=== DATA EXTRACT ===
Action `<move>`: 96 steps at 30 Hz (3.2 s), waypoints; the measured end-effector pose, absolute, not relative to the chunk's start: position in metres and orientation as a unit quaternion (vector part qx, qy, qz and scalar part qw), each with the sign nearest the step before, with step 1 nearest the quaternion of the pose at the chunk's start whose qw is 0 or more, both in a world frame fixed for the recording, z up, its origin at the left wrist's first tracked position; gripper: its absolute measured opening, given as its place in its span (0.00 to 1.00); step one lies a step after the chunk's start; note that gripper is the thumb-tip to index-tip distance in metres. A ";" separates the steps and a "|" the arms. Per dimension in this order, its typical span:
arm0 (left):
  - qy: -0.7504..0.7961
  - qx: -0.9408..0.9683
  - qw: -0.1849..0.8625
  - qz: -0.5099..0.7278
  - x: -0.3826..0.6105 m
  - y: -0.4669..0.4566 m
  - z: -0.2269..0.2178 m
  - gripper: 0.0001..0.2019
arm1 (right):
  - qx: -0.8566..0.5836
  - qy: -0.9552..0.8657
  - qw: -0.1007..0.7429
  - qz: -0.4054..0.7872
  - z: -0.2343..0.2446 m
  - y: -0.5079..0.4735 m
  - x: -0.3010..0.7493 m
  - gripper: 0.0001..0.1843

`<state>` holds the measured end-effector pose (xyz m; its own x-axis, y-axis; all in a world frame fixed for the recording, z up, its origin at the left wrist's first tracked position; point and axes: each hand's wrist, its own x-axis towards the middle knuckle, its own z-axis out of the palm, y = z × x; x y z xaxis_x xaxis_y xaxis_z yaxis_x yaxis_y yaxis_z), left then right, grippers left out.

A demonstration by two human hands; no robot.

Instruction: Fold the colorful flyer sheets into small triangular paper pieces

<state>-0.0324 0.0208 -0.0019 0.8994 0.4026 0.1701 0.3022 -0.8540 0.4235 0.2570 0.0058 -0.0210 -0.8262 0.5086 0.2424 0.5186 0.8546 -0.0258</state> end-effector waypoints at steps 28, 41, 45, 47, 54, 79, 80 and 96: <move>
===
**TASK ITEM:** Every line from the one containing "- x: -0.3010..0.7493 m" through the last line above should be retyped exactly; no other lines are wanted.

**RESPONSE BOX:**
  - x: -0.3010..0.7493 m
  - gripper: 0.0001..0.1843

`<state>` holds the measured end-effector pose (xyz m; its own x-axis, y-axis; all in a world frame fixed for the recording, z up, its origin at the left wrist's first tracked position; point and axes: each hand's wrist, its own x-axis towards the middle knuckle, its own z-axis out of the palm, y = z × x; x y z xaxis_x xaxis_y xaxis_z yaxis_x yaxis_y yaxis_z), left then right, grippers left out.

A demonstration by two human hands; no robot.

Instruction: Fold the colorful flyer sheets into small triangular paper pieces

<state>-0.0324 0.0208 -0.0019 0.8994 0.4026 0.1701 0.3022 -0.8540 0.4235 0.2570 0.0058 -0.0210 -0.8262 0.5086 0.2424 0.5186 0.8546 -0.0258</state> end-effector waypoints at steps 28, 41, 45, 47, 54, 79, 80 and 96: <move>

This output is complete, so the exercise is closed.